* [Exercise instructions]: Repeat the records exactly. Leave out the pictures.

--- Records shown Enclosed Below ---

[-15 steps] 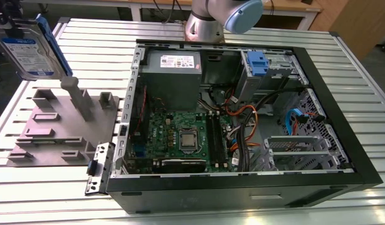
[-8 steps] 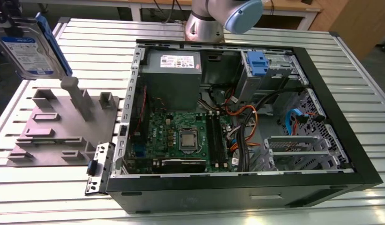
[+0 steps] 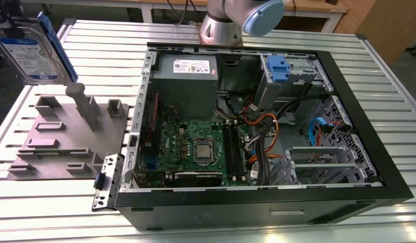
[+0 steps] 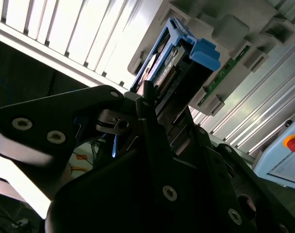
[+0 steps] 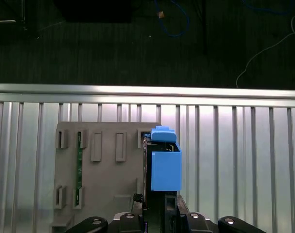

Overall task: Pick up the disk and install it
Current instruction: 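Pick up the disk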

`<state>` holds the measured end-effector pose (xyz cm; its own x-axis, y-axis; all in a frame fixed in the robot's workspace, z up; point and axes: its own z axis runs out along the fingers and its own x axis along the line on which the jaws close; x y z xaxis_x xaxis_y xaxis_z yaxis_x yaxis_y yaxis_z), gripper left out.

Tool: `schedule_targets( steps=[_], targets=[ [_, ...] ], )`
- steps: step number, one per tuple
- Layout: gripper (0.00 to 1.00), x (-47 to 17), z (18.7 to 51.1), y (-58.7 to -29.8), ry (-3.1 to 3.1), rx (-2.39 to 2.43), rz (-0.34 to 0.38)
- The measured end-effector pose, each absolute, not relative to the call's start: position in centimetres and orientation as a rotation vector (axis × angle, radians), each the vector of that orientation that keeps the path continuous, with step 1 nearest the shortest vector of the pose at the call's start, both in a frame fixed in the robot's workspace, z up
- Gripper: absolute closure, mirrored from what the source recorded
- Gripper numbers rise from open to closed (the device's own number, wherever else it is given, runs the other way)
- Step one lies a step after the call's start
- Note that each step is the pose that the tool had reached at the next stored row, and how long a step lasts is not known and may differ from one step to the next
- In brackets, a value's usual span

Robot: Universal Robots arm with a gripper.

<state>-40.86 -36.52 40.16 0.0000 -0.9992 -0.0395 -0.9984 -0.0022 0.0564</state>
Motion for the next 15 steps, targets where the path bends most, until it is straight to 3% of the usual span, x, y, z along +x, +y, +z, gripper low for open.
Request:
schedule_targets(
  steps=[15],
  targets=[
    [0.65, -40.87, 40.81, -36.49, -2.212, 2.214, -0.110]
  ],
)
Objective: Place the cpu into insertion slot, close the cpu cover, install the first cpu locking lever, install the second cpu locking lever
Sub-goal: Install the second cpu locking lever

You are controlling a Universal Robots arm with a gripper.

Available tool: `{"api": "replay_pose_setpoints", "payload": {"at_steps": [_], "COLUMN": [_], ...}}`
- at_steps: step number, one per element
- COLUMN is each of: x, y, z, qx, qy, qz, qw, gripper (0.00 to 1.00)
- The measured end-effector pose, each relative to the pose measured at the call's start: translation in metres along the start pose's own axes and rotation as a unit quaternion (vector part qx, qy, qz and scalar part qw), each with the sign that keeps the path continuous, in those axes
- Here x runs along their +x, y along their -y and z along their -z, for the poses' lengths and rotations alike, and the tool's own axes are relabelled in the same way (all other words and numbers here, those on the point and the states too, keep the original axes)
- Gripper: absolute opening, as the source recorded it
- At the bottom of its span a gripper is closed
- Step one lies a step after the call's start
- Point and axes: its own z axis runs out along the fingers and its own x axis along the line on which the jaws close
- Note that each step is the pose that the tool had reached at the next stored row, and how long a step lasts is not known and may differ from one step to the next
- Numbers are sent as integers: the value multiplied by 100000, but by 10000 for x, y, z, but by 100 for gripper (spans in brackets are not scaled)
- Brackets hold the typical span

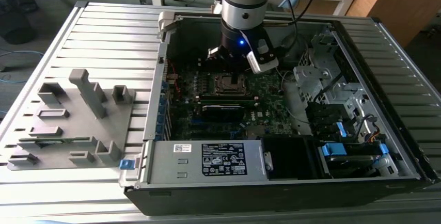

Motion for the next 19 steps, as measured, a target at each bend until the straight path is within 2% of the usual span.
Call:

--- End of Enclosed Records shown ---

* [Exercise solution]:
[-15 steps] 
[-8 steps] 
[+0 steps] 
[+0 steps] 
[+0 steps] 

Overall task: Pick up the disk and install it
Current instruction: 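Pick up the disk
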
`<state>` holds the measured end-effector pose (xyz cm; its own x-axis, y-axis; all in a frame fixed in the robot's workspace, z up; point and axes: its own z axis runs out along the fingers and its own x axis along the line on which the jaws close; x y z xaxis_x xaxis_y xaxis_z yaxis_x yaxis_y yaxis_z), gripper left out.

Tool: `schedule_targets( steps=[_], targets=[ [_, ...] ], )`
- steps: step number, one per tuple
- Layout: gripper (0.00 to 1.00), x (-47 to 17), z (18.7 to 51.1), y (-58.7 to -29.8), ry (-3.1 to 3.1), rx (-2.39 to 2.43), rz (-0.34 to 0.38)
- The measured end-effector pose, each absolute, not relative to the call's start: position in centimetres and orientation as a rotation vector (axis × angle, radians), each the vector of that orientation that keeps the path continuous, with step 1 nearest the shortest vector of the pose at the call's start, both in a frame fixed in the robot's workspace, z up
- Gripper: absolute closure, mirrored from what the source recorded
- Gripper numbers rise from open to closed (the device's own number, wherever else it is given, runs the other way)
- Step one lies a step after the call's start
- Note that each step is the pose that the tool had reached at the next stored row, and how long a step lasts is not known and may differ from one step to the next
- In brackets, a value's usual span

Robot: Universal Robots arm with a gripper.

<state>-40.86 -36.52 40.16 0.0000 -0.9992 -0.0395 -0.9984 -0.0022 0.0564</state>
Motion for the next 15 steps, targets where the path bends most, until it is straight to 3% of the usual span, x, y, z along +x, +y, +z, gripper low for open.
Request:
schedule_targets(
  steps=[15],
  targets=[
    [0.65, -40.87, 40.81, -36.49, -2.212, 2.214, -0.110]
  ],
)
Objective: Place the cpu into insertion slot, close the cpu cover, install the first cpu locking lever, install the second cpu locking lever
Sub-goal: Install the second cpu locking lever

You are controlling a Universal Robots arm with a gripper.

Available tool: `{"api": "replay_pose_setpoints", "payload": {"at_steps": [_], "COLUMN": [_], ...}}`
- at_steps: step number, one per element
- COLUMN is each of: x, y, z, qx, qy, qz, qw, gripper (0.00 to 1.00)
- The measured end-effector pose, each relative to the pose measured at the call's start: translation in metres along the start pose's own axes and rotation as a unit quaternion (vector part qx, qy, qz and scalar part qw), each with the sign that keeps the path continuous, in those axes
- Here x runs along their +x, y along their -y and z along their -z, for the poses' lengths and rotations alike, and the tool's own axes are relabelled in the same way (all other words and numbers here, those on the point and the states too, keep the original axes)
- Gripper: absolute opening, as the source recorded it
- At the bottom of its span a gripper is closed
- Step one lies a step after the call's start
- Point and axes: its own z axis runs out along the fingers and its own x axis along the line on which the jaws close
- Note that each step is the pose that the tool had reached at the next stored row, and how long a step lasts is not known and may differ from one step to the next
- Numbers are sent as integers: the value multiplied by 100000, but by 10000 for x, y, z, but by 100 for gripper (spans in brackets are not scaled)
- Brackets hold the typical span


Motion for the next 19 steps, as measured, a target at each bend until the straight path is within 2% of the usual span.
Call:

That is the entire output.